THE COINCIDENCE ENGINE

by Sam Leith

Pub Date: Feb. 7th, 2012
ISBN: 978-0-307-71642-2
Publisher: Crown

When a British student comes to possess a physics-bending device, all hell breaks loose on his journey across America.

Former Telegraph editor Leith (Sod’s Law, 2009, etc.) spins a bewildering tale of cat-and-mouse, theoretical science and conspiracy theories in a novel that sometimes threatens to baffle its audience. A comic thriller whose characters are all deadly serious, the book shows much of the same imaginative verve as Steven Hall’s mind-bender The Raw Shark Texts (2007). The pursuers in the book are all chasing Alex Smart, a Cambridge post-grad who has impulsively flown to America to propose to his girlfriend in San Francisco.

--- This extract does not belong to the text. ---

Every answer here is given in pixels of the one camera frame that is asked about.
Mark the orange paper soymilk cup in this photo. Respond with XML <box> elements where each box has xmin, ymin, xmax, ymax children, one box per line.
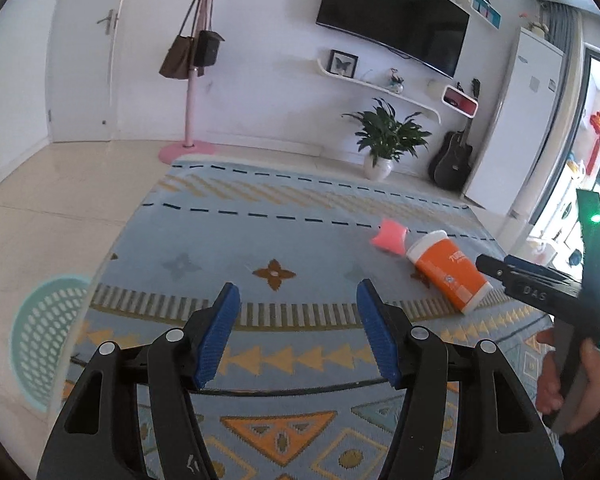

But strange happenings are afoot around Alex. The young man has inadvertently acquired a device dubbed The Coincidence Engine, which affects the way probability works and grows more powerful each time it works. This explosive effect has attracted the attention of the Directorate of the Extremely Improbable, a collection of Men (and Women) in Black led by the ambitious Red Queen. “Our job is to assess threats to national security that we don’t know exist, using methods that we don’t know work,” she says. “This produces results that we generally can’t recognize as results, and when we can recognize them as results, we don’t know how to interpret them.” We also get a satisfying back story about the engine’s mad creator, Nicolas Banacharski, who is loosely based on the reclusive mathematician Alexander Grothendieck. Trying to put things right, or at least turn them off, are Bree and Jones, a level-headed DEI agent and her psychotic partner. In Alex’s path, a 737 materializes out of a hurricane, traditional machinery malfunctions and the inevitable frogs fall from the sky. It’s a little Gravity’s Rainbow with a pinch of airport thriller and a dash of The X-Files, and a dizzying stir.

Leith’s narrative runs mildly manic after a while, but the dichotomy between his unruffled prose and the mad events at hand ultimately foster a savvy comedic groove.